* _PROBLEM DESCRIPTION_: Among the records, how many lines carry the string "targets"? Give that number with nothing added.

[Saved data entries]
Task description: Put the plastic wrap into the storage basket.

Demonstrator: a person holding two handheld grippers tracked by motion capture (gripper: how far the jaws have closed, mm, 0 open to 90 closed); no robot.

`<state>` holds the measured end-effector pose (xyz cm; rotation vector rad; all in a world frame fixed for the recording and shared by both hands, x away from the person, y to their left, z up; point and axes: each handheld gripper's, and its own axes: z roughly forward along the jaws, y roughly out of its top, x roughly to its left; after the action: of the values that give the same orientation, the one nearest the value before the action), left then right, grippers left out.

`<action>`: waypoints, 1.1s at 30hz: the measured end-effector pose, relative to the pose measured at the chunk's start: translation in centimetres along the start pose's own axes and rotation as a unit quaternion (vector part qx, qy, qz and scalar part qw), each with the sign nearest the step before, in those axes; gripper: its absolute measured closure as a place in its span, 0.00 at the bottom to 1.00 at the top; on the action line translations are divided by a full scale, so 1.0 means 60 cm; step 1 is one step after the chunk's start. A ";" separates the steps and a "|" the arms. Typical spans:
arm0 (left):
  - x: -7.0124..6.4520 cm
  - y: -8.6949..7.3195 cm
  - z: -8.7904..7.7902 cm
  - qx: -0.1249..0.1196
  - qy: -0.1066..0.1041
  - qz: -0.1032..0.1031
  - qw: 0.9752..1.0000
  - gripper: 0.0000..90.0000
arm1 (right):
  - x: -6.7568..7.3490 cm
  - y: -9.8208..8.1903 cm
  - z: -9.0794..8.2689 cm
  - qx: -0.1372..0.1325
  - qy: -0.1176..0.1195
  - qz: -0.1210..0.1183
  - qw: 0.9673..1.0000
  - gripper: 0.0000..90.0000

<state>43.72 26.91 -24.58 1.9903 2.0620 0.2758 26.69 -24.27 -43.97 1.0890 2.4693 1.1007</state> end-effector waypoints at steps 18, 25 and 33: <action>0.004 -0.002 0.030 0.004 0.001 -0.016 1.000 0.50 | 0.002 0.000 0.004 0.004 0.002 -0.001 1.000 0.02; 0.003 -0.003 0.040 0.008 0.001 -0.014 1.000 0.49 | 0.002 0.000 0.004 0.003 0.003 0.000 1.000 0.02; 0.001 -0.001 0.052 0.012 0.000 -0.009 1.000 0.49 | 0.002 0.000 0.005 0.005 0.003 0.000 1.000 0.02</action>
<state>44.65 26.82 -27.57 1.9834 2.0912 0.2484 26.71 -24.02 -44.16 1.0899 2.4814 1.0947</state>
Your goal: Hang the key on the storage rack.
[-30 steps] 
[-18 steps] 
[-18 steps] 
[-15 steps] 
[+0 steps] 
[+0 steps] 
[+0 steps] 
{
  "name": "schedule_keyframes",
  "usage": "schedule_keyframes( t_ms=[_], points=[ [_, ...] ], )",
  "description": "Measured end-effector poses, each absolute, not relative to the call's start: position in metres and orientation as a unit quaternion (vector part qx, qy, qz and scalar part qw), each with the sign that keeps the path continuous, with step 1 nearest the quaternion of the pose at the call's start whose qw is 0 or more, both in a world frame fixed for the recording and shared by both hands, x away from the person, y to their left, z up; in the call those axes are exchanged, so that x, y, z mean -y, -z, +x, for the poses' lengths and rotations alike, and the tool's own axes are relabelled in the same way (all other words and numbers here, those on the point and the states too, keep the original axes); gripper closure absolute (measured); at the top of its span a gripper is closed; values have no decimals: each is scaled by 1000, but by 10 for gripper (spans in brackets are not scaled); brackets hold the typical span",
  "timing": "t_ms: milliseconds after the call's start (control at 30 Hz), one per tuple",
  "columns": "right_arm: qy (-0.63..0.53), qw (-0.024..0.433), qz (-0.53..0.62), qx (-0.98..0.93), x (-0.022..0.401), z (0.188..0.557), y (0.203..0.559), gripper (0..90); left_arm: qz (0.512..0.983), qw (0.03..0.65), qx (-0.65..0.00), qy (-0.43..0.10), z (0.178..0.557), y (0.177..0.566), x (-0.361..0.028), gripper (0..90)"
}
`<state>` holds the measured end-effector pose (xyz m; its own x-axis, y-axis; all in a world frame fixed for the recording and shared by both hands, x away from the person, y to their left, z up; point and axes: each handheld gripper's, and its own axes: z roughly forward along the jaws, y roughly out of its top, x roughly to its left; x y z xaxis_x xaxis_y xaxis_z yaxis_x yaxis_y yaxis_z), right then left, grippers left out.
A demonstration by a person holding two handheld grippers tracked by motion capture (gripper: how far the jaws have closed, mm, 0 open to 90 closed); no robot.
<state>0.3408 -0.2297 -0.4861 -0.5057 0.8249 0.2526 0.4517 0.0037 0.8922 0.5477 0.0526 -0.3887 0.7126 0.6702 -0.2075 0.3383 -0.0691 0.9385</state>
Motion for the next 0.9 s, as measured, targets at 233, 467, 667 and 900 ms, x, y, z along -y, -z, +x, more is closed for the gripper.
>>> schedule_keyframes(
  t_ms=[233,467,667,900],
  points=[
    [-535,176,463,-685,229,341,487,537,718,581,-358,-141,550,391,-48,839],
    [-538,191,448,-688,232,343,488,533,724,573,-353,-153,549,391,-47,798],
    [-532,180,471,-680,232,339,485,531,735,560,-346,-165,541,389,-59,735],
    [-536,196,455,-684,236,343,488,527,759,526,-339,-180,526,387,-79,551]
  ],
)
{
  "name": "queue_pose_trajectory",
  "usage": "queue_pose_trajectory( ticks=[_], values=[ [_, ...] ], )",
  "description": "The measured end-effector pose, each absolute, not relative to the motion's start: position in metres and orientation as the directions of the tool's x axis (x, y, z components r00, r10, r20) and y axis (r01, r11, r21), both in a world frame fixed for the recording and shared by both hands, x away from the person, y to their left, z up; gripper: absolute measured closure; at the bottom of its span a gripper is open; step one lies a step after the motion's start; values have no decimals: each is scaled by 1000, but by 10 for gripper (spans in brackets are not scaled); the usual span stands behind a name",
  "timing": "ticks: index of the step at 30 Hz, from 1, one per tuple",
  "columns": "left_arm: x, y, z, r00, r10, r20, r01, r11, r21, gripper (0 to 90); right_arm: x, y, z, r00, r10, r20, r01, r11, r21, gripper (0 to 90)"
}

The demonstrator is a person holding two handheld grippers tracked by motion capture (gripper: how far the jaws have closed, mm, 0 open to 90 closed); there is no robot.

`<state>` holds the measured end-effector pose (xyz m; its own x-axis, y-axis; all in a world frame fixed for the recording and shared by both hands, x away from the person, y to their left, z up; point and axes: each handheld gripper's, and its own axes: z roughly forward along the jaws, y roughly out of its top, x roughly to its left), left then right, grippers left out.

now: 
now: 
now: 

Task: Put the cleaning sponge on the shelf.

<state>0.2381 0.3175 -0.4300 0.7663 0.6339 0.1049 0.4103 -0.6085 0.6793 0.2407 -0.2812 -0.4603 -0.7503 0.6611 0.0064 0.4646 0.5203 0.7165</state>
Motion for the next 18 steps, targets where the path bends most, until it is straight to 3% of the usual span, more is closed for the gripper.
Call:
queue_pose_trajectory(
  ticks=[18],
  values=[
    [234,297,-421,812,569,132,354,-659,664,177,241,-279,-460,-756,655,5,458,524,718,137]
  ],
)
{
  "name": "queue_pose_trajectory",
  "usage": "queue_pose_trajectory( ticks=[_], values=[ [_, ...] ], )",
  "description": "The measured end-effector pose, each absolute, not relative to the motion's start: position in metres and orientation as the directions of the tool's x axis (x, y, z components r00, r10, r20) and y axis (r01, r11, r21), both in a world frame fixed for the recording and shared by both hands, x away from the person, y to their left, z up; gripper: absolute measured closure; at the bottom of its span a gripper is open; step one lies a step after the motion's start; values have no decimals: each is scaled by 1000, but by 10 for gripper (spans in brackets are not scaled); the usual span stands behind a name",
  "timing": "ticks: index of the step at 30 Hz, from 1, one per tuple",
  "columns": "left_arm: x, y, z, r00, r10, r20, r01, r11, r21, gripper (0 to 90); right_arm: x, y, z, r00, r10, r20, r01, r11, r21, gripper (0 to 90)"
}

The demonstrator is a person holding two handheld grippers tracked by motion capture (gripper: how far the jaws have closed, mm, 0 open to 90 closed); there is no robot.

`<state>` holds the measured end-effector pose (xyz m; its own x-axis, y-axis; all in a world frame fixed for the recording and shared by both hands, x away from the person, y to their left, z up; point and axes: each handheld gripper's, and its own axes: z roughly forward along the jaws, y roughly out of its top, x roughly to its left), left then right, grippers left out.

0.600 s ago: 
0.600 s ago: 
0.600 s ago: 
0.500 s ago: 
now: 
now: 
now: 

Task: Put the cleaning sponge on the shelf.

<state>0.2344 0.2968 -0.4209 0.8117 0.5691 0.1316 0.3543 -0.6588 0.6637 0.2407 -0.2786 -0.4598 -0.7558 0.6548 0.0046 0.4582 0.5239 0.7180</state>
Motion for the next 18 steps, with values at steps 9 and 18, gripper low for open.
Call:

* _RESULT OF THIS EXERCISE_: 2